§ **Work instruction**:
Wherever a line of the listing holds the string "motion", copy that line.

BEGIN Data shown

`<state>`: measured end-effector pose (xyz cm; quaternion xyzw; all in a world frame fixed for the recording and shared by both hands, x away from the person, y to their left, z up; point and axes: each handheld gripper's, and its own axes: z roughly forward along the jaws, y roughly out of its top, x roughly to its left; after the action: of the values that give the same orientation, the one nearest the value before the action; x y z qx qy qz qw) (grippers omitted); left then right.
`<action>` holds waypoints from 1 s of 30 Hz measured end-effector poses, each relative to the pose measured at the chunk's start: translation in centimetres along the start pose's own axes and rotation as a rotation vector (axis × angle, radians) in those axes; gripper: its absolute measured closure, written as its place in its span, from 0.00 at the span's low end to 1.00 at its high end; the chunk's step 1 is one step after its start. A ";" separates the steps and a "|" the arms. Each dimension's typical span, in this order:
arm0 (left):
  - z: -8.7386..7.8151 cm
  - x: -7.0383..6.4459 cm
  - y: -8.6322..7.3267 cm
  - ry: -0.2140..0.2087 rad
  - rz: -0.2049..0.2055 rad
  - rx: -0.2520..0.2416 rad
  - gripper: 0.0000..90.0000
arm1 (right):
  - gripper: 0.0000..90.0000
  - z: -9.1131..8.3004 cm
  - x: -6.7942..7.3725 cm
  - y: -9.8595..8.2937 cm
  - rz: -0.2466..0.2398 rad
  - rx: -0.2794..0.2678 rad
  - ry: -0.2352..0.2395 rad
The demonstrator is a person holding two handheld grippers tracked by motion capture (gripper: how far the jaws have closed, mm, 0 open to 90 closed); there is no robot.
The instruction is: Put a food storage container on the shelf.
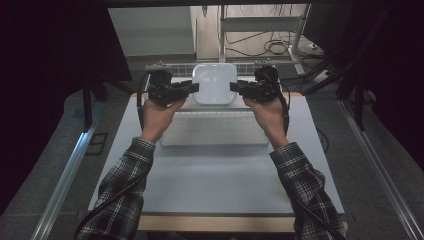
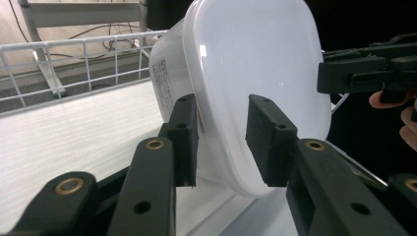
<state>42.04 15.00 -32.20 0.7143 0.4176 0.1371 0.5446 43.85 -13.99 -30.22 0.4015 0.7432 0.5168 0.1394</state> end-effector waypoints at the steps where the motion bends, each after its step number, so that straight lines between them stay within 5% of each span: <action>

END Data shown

§ **Problem solution**:
The demonstrator is a person holding two handheld grippers tracked by motion capture (gripper: how far the jaws have closed, mm, 0 open to 90 closed); there is no robot.
<state>42.04 15.00 -32.20 0.7143 0.4176 0.1371 0.5446 43.85 -13.99 -30.22 0.4015 0.7432 0.5168 0.1394</state> end-effector waypoints at the steps where the motion bends, each after its step number, so that straight lines between them stay within 5% of each span: <action>

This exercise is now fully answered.